Journey of my thoughts!!

Tuesday, May 09, 2006

My last days in college!!

Everyday when I go to sleep, I know another day has passed. All these days I never thought like I think now. I am loosing a day of my life that is so precious to me. Sometimes when I walk the stairs of my academics block...I feel how I used to think...why so many stairs in our campus,"Jo khaya...sab upar classrooms tak pahunchte hoye digest ho jata hai". In my first semester we used to count the stairs till we reach our computer labs at the top. That must be around 200-300. Now when I walk through the stairs I just wish I could walk some more!! Why just some more days I will be here.
These steps through which we ran when we got late for classes,sitting and gossiping at times on these steps..and suddenly getting embarrsed when the person about whom we were talking..suddenly appears from nowhere(even teachers…that’s so common)

how can I forget my night walks with my friends…the most memorable part of our college life..gossiping..chatting..”dukhkde rona” at our very dear Jaypee Mall road. Also boy/girl gazing in the night..when its least someone can catch u. Everything seems like a dream…but so true..i have lived it and so has u.

Just a glimpse of the most treasured moments in my life…I LOVE JUIT….and I will miss every moment I spend here.

Tuesday, May 02, 2006

My project!! :-)

Today we 4(my dearest friends and me)tried to complete our project to our utmost perfection and show it to our guide. I don't say that we four worked days and nights for the project...but yes..we did worked hard...tried to make it perfect..understand the concept and implement it. it may seem so simple...It is actually...but still its different. and we have really worked hard for it. Today when our HOD saw the project...he said...i am proud of u..its excellent. I felt how all these years...we always felt scared of him..made fun at times...tried to avoid his scoldings...and today he appreciated us for the little work put on by four of us. is it him..or is the god's grace that showered on us through him. our guide also tried to understand our project. he had been unwell and so had been on a vacation. he didnt gave the same type of response that our HOD gave.we were bit upset....but maybe its just some more effoprt we need to put. bhaiya said....now four of u try ur best to make him understand the new concept. yes...thats what...we worked hard...we did something new...we should now try to make our sir understand what we did to the best of our capabilities. maybe god wanted us to put in some more effort...something extra...to reach what we want. hmm..life is full of miracles...yet its so real. with the thoughts of putting our best and wishing good health to my daer sir and guide...i end up. hmm...there is much more today...but i feel...i should wait till tomorow!!

Monday, May 01, 2006

I FEEL I AM LEAVING MY LIFE TODAY!!

In my this journey...i have crossed another threshold...my college life....as an undergrad is just about to end. everday as i get up in the morning...i know...finally my morning will be few...i dont feel like complaining about the mess food or the noise in the hostel corridors...i enjoy the laughter of the juniors around me...there night talks with their friends. lucky ppl...they still have some years...and i am counting my days. i can see tears in the eyes of my friends...my dearest friend pallavi's eyes swell in front of me. i cant ask...we all walk in silence at times....nobody wants to break the monotony of our feelings.

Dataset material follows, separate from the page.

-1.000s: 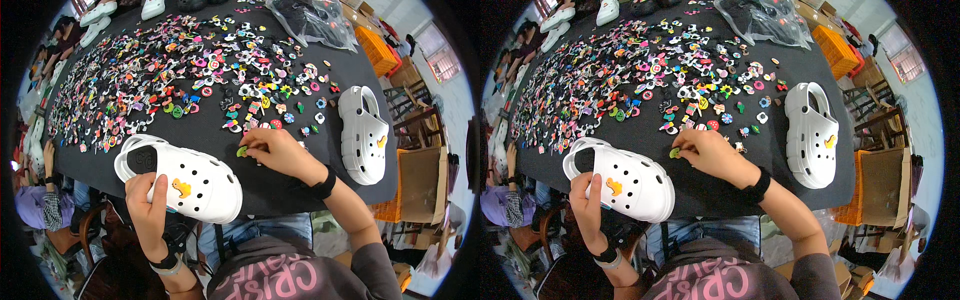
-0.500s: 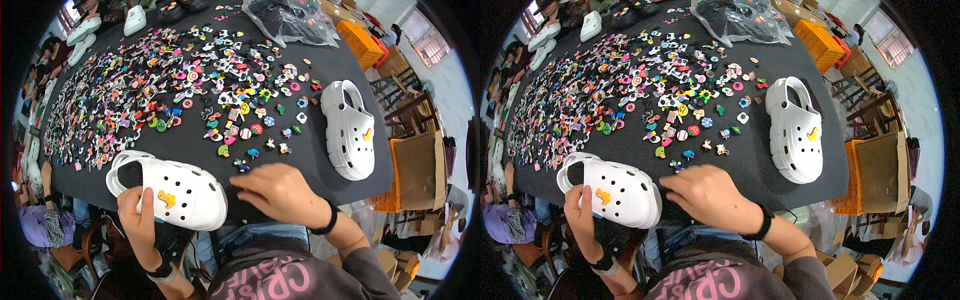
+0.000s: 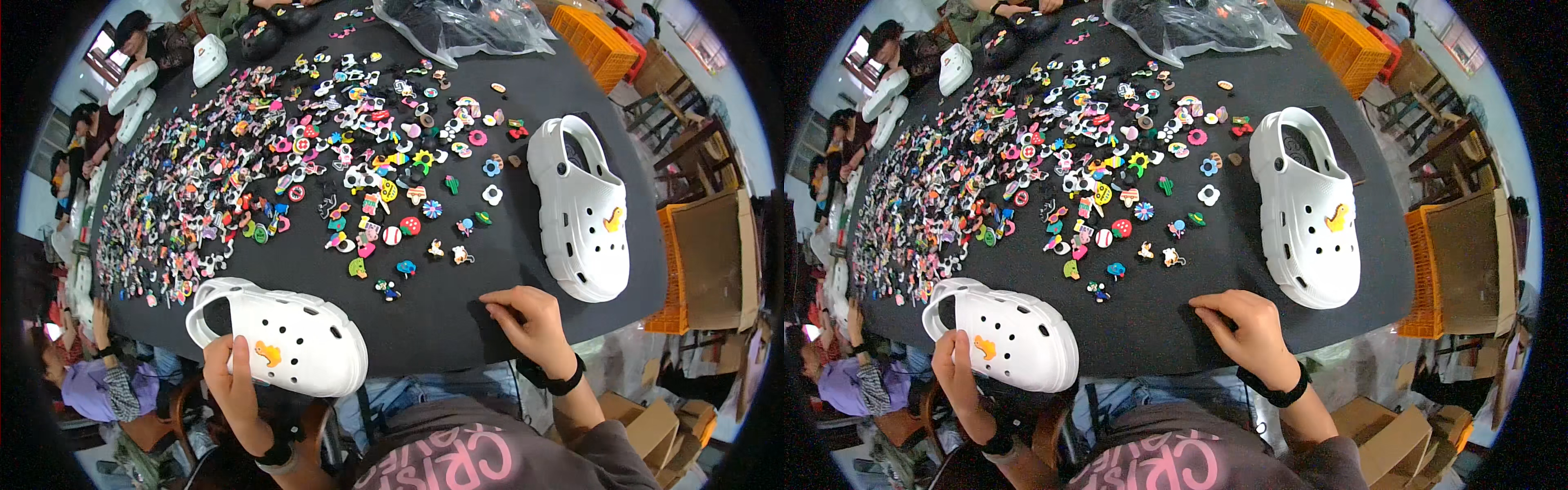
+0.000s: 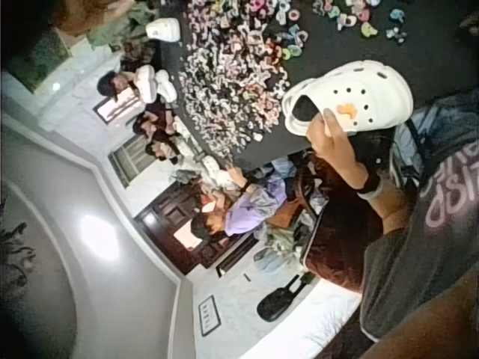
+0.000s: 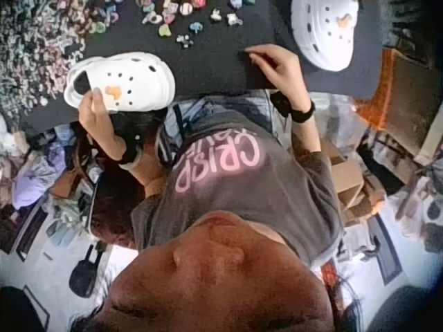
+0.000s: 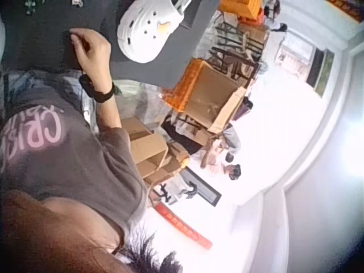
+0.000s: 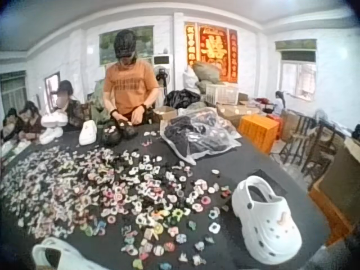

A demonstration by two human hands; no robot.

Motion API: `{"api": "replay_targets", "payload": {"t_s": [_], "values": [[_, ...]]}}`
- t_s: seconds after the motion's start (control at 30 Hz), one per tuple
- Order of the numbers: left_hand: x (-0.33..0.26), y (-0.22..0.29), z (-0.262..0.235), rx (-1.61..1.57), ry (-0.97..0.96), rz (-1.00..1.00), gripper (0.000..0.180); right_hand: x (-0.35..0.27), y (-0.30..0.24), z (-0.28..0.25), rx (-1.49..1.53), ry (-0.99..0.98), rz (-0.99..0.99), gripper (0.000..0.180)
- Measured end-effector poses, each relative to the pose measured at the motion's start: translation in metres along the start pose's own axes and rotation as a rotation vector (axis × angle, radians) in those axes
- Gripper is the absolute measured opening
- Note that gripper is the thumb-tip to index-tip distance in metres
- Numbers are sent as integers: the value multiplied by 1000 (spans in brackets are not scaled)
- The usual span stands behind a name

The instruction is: Decorating white shoes by inserting various colorful charms into the holes.

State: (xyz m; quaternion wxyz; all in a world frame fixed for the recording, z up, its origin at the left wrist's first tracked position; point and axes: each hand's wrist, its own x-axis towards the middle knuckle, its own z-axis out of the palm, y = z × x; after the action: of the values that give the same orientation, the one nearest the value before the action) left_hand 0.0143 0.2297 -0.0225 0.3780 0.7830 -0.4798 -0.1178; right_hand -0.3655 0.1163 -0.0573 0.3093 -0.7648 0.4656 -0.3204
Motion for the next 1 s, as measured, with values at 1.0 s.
{"api": "replay_targets", "payload": {"t_s": [1.0], "values": [[-4,9,-1,-212,56,-159,36,-2,-2,19,-168,72,-143,16]]}}
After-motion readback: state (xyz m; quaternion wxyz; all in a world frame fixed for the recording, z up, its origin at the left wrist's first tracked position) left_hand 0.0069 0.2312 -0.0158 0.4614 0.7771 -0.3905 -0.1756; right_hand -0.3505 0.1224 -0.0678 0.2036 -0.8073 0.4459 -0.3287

i love singing some song...at times...i just remember a song sung by maddona

This used to be my playground (used to be)
This used to be my childhood dream
This used to be the place I ran toWhenever I was in needOf a friend
Why did it have to end
And why do they always sayDon't look back
Keep your head held high
Don't ask them why
Because life is shortAnd before you know
You're feeling old
And your heart is breaking
Don't hold on to the past
Well that's too much to ask


I HAVE TO SAY...ALL THAT I FEEL...MAYBE TOMORROW...WHEN ANOTHER DAY JUST PASSES BY!!!HMMMM.

Saturday, August 27, 2005

transcendental journey

Transcental journey is my journey into my thoughts and the world around me....a journey which is endless but the means to go on r different!! people come and go in our life...but the journey dosent stop..life moves on..stops at different places...and again goes on!well i believe after 21 yrs of journey already..there is too much still to see and feel!hmm....thats all! :-)

Friday, August 26, 2005

First Blog

So, the journey begins from here ...

Its my first blog and I will write here what my heart speaks, after all its powerful than mind.